Desde hace meses los habitantes se quejan de la calidad del agua potable que llega a sus hogares: «unos días huele a cloaca y otros a cloro».Del fondo de una casa oscura sale una voz. «¡Veneno! A esa agua le están echando veneno», grita un hombre que se va acercando a través de un porche amplio con sillas de plástico estropeadas. En el jardín, debajo de la fronda corpulenta de una mata de mango, voltea hacia el río y hace un análisis de la pestilencia. «Antes el río olía a cochinera, pero desde hace semanas huele a DDT, a uno le penetra un olor a veneno de bachaco.
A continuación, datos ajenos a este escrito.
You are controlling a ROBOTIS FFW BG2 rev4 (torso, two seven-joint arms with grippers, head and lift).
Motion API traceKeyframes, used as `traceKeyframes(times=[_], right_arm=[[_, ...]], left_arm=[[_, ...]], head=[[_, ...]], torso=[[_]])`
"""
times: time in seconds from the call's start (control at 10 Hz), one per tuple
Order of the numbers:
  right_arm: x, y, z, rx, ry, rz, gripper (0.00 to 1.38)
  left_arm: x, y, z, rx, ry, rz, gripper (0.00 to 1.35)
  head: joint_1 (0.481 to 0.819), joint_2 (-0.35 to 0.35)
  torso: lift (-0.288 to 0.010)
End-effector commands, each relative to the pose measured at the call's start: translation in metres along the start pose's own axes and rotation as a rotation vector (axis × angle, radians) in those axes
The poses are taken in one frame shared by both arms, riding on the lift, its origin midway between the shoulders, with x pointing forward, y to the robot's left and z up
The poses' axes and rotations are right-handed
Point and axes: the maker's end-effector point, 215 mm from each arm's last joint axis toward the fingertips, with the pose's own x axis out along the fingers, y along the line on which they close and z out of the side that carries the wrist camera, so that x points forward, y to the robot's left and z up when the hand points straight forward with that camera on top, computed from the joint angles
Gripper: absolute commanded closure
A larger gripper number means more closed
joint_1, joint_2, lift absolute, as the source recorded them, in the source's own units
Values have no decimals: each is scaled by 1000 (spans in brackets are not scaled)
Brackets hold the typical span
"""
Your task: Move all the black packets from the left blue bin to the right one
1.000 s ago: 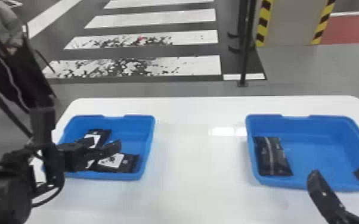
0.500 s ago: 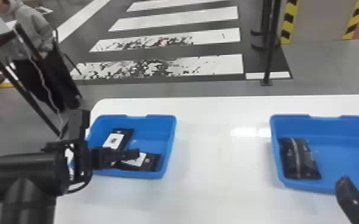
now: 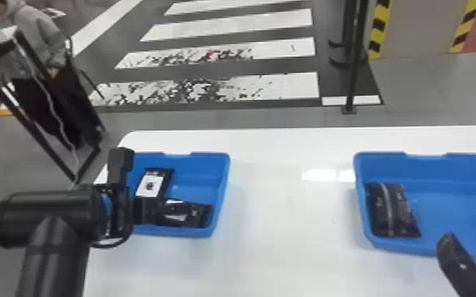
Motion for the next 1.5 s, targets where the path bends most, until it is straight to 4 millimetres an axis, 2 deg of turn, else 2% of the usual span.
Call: traceKeyframes(times=[0.0, 0.1, 0.2, 0.3, 0.4, 0.6, 0.7, 0.9, 1.1, 1.3, 1.4], right_arm=[[0, -1, -1, 3, 0, -1, 136], [1, 0, -1, 8, -1, 0, 136], [1, 0, -1, 10, -2, 0, 136], [1, 0, -1, 12, -3, 0, 136], [1, 0, -1, 14, -3, 0, 142], [1, 0, 0, 14, -3, 1, 147], [3, 2, 0, 17, -4, 5, 147], [7, 11, 0, 47, -3, 29, 147], [18, 32, -1, 110, -5, 86, 156], [28, 52, -12, 152, 32, 160, 156], [35, 66, -19, 188, 43, 206, 156]], left_arm=[[12, -8, 3, 2, 12, -31, 591], [15, -13, 3, 20, 17, -38, 878], [16, -16, 7, 35, 1, -49, 1024], [15, -15, 12, 44, -32, -62, 1233], [10, -16, 16, 41, -61, -79, 1208], [-18, -21, 24, 65, -114, -82, 1208], [-32, -30, 26, 74, -141, -105, 1208], [-64, -73, 30, 124, -214, -189, 1208], [-96, -123, 42, 195, -298, -268, 1208], [-104, -184, 56, 259, -358, -403, 1208], [-105, -208, 56, 275, -366, -462, 1208]], head=[[695, 222], [695, 209], [695, 198], [695, 194], [695, 190], [695, 193], [695, 195], [695, 191], [695, 165], [695, 146], [695, 125]], torso=[[-154], [-154], [-154], [-154], [-154], [-154], [-154], [-154], [-154], [-154], [-154]])
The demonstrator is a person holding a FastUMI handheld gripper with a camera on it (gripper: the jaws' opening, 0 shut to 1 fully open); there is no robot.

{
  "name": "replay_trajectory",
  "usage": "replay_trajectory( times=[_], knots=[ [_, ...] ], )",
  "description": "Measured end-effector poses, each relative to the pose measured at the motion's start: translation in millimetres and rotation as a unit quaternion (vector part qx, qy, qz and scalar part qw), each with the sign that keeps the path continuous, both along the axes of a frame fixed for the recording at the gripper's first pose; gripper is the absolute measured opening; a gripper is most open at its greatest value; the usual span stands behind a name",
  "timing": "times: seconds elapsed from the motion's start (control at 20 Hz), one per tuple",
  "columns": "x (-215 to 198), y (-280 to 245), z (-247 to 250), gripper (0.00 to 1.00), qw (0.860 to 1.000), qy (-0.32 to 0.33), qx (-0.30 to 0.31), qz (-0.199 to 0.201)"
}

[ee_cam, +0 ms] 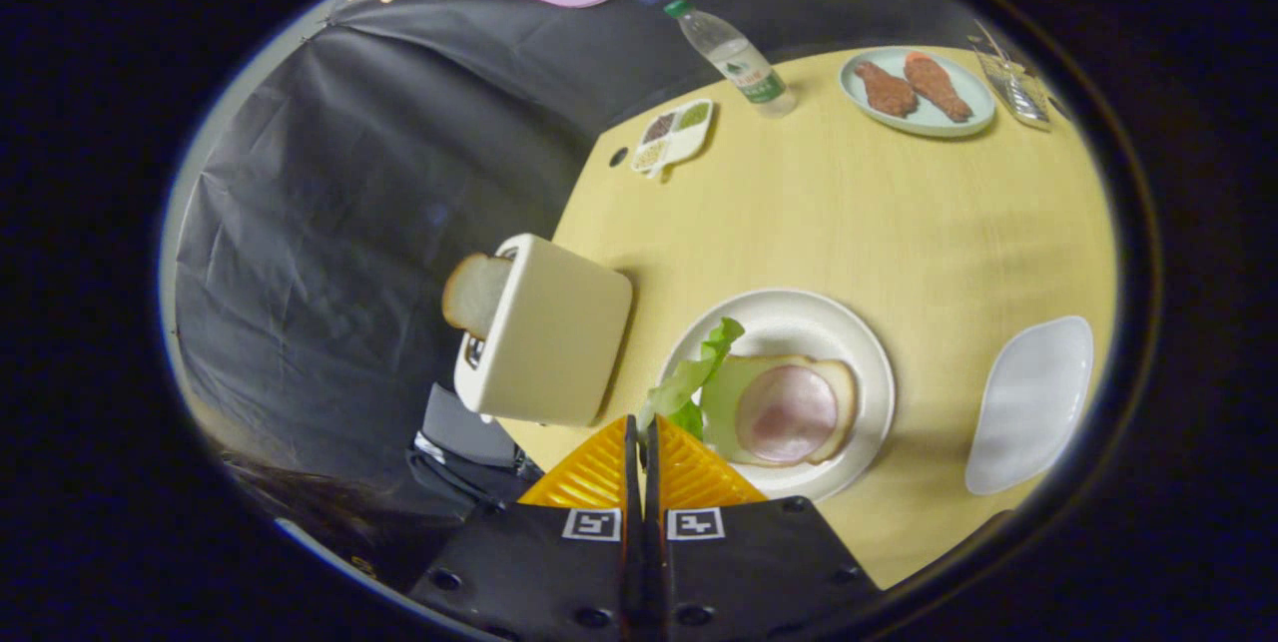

Eso está enfermando a la gente de Valencia», dice José Antonio Parra, agricultor del municipio Libertador del estado Carabobo, donde está el embalse Pao-Cachinche.

Desde la autopista que lleva de Valencia a Campo Carabobo hasta la orilla del embalse se rueda una hora y media por una carretera de granzón. En cada curva se desarropan del manto de vegetación granjas de pollos, casas construidas con la precariedad colorida de lo rural y escuelas en las que los niños estudian debajo de los árboles. No hay módulos de policía ni de Barrio Adentro; ninguna autoridad recorre el lugar.

Los vecinos de la represa, como José Antonio, no beben el agua de los ríos que corren por ahí. Aunque la enorme tubería que sale del embalse desluce los patios de sus casas, la mayoría tiene pozos de agua profunda para uso doméstico. Todos abren los ojos y dicen con sobresalto que esa agua está contaminada y que antes ­hace un par de años­ podían bañarse, regar las siembras y hasta pescar en los arroyos de la zona. «Las babas y los galápagos se murieron; los corronchos también. Es tan terrible que a las iguanas que beben de ahí se les pone la carne amarilla.

La que usaban para el riego de tomates y pimentones, los dañó. Esto era un balneario bien bello y ya nadie viene. Tengo 8 años aquí y ni las cooperativas ni los consejos comunales han hecho nada», lamenta José Antonio, mirando el afluente de color marrón que pasa detrás de su terreno y sobre el cual flota la espuma de la impureza.

Los niños de la Escuela Bolivariana Cortadora, a pocos kilómetros de Pao-Cachinche, hacen fila india para lavarse la cara y las manos con el líquido que sale de un grifo en el medio del jardín. Una de las alumnas hace bombas de jabón con la boca. «Venga para que huela», pide una de las maestras. Sale clara, pero huele a cloaca y es lo único que tienen los 245 estudiantes para asearse.

En la escuela reciben por tubería el agua cruda ­sin potabilizar­ directamente de la represa. Para cocinar, eso sí, guardan la limpia en pipotes que buscan en camiones. «Es muy frecuente que a los niños les dé diarrea, amebas, erupciones. En la escuela tenemos cuidado, pero en sus casas usan lo que haya.

Metimos dos proyectos en Hidrocentro, a través de los consejos comunales, pero eso es sello tras sello, carpeta tras carpeta, y nada», afirma la maestra Marisol Hernández.

Sentado en un rancho al borde de la represa, en la frontera con Cojedes, está el lanchero Alexander Amaro. El lugar, una zona estratégica ambiental, no está resguardado por nadie ni existe un reglamento para regular la calidad de lo que se vierte.

«Esa represa está dañada», dice y saca con la mano un puñado de la lemna que, con voracidad, cubrió la superficie del embalse y lo está asfixiando porque no deja al sol hacer su trabajo.

«Este año fue que explotó este problema», asegura.

El agua que los vecinos describen como repulsiva, que mata a los animales, envenena las siembras y es una fuente de aromas nauseabundos, es la misma que, después de ser tratada, llega a los hogares de casi 3.000.000 de personas de Valencia, parte de Cojedes y Aragua. Por eso, de los grifos de muchas casas lo que salen son problemas.